Quiere ser el "rey" de la convención republicana. Y si tuviera éxito, el más perjudicado podría ser Trump
Marco Rubio se aferra a sus delegados de cara a la Convención Nacional Republicana
Foto: Chip Somodevilla / Getty

Que Marco Rubio haya abandonado su campaña para la nominación presidencial no significa que no vaya a tener un papel crucial en la definición del futuro candidato republicano.

Tras una desastrosa caída frente a Donald Trump en Florida, su estado natal, el pasado 15 de marzo, que lo sacó de la contienda, todas las miradas están puestas en el botín de 171 delegados que logró Rubio y que irán a la Convención Nacional Republicana en Cleveland el próximo julio.

Según un informe de la cadena de noticias MSNBC, el senador está tratando de retener a esos delegados para realizar un inusual plan que daría luces sobre sus intenciones para la convención partidaria, cuando los delegados elijan al nominado.

Lo curioso del caso es que, tal vez, la semántica (y la mátematica) terminen por definir al elegido republicano, ya que una palabra podría resultar clave: la campaña de Rubio fue “suspendida” no “finalizada”.

Es por eso que los delegados del senador serían de él hasta una retirada formal. Al menos ese es uno de los elementos con que Rubio estaría esforzándose por convencer a las autoridades republicanas de varios estados.

Y si tuviera éxito, el más perjudicado podría ser Trump.

Cuando un candidato se retira

Cuando los aspirantes presidenciales suspenden sus campañas, usualmente sus delegados quedan libres para apoyar a quien quieran en la convención nacional.

Según la cadena de noticias, el senador está solicitando al partido Republicano de 21 estados y territorios que se abstengan de la liberación de los 171 delegados que ganó durante su campaña.

Pero como en cada estado el llamado Gran Viejo Partido (GOP, por sus siglas en inglés) tiene reglas diferentes, el resultado de las peticiones de Rubio aún se desconocen.

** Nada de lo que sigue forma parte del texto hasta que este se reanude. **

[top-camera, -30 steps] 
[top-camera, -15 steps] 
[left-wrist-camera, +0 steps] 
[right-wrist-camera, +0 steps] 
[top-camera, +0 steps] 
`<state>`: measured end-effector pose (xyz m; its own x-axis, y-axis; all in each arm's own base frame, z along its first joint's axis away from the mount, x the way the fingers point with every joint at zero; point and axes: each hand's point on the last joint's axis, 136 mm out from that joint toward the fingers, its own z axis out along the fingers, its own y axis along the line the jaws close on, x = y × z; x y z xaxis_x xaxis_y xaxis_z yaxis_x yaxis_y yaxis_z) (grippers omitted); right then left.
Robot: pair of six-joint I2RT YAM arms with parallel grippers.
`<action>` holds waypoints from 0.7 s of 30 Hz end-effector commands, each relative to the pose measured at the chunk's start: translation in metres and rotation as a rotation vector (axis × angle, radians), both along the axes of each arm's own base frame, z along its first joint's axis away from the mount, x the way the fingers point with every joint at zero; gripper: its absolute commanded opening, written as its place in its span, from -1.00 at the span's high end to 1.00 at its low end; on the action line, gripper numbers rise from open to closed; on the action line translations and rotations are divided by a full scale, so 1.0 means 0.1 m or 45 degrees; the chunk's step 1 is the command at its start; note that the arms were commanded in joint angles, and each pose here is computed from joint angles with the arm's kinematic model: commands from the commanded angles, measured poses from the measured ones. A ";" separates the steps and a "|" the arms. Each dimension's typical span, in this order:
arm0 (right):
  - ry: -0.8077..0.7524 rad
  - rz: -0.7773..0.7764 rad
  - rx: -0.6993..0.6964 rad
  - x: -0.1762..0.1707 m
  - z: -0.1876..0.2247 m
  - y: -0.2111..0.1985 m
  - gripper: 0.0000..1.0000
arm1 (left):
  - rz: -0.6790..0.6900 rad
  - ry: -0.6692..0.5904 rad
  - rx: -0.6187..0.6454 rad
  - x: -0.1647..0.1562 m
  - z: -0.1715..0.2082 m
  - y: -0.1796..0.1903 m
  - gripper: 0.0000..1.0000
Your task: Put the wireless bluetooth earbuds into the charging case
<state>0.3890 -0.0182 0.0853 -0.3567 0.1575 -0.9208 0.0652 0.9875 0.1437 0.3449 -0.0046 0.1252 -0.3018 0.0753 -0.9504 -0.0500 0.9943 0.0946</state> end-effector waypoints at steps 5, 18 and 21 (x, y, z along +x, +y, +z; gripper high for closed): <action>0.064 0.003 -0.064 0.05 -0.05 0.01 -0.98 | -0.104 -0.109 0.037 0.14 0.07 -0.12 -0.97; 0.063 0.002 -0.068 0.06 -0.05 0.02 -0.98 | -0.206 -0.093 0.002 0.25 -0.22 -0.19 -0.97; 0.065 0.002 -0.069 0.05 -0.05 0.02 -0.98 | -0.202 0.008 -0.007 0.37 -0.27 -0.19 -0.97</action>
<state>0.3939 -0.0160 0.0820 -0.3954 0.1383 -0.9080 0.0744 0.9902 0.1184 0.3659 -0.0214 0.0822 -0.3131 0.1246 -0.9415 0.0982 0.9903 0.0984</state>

Si logra inclinar a la mayoría de los estados para mantener a sus delegados, la táctica de Rubio podría efectivamente truncar la posible candidatura de Donald Trump al obstruirle el acceso a esos 171 delegados potenciales si el millonario logra la cantidad necesaria (1,237) para hacerse de la nominación.

Dentro del partido se estima que 322 delegados son los que estarían en disputa en la convención: 151 (comparables a los superdelegados demócratas porque están libres para votar a quien quieran), y 171 de Marco Rubio.

Si Rubio lograra retener a sus delegados, podría acortar esa “botín” de delegados a 151. Lo cual podría definitivamente cercenar la carrera del magnate.

¿Qué gana Rubio?

“Esa situación le da poder como actor político que podría, por ejemplo, ayudar a Ted Cruz a reducir la brecha con Trump. Esta situación dota a Rubio de una influencia que necesita si quiere competir de nuevo”, dijo Helen Aguirre Ferré, analista republicana y exintegrante de la campaña de Jeb Bush.

Incluso si tiene éxito en su estrategia, muchos de los delegados sólo estarán obligados a votar por él en la primera elección de la convención. Solo hasta allí llegaría su poder.

Eso quiere decir que, llegada esa instancia, el senador no tendría reales posibilidades de retornar a la disputa por la nominación presidencial.

Por otro lado, si no hubiera un ganador en esa primera votación, las reglas de “liberación” de delegados acabarían con su dominio sobre ellos.

“Los delegados son libres si después de la primera votación en la convención nadie obtiene 1237 requeridos para ‘coronar al rey'”, explica Ferré.

Además, como las normas que regularán la convención se definirán semanas antes del evento, el plan del senador podría influir en esas pautas.

Es posible que los movimientos anti-Trump dentro del partido alienten normas para proteger esta jugada de Rubio.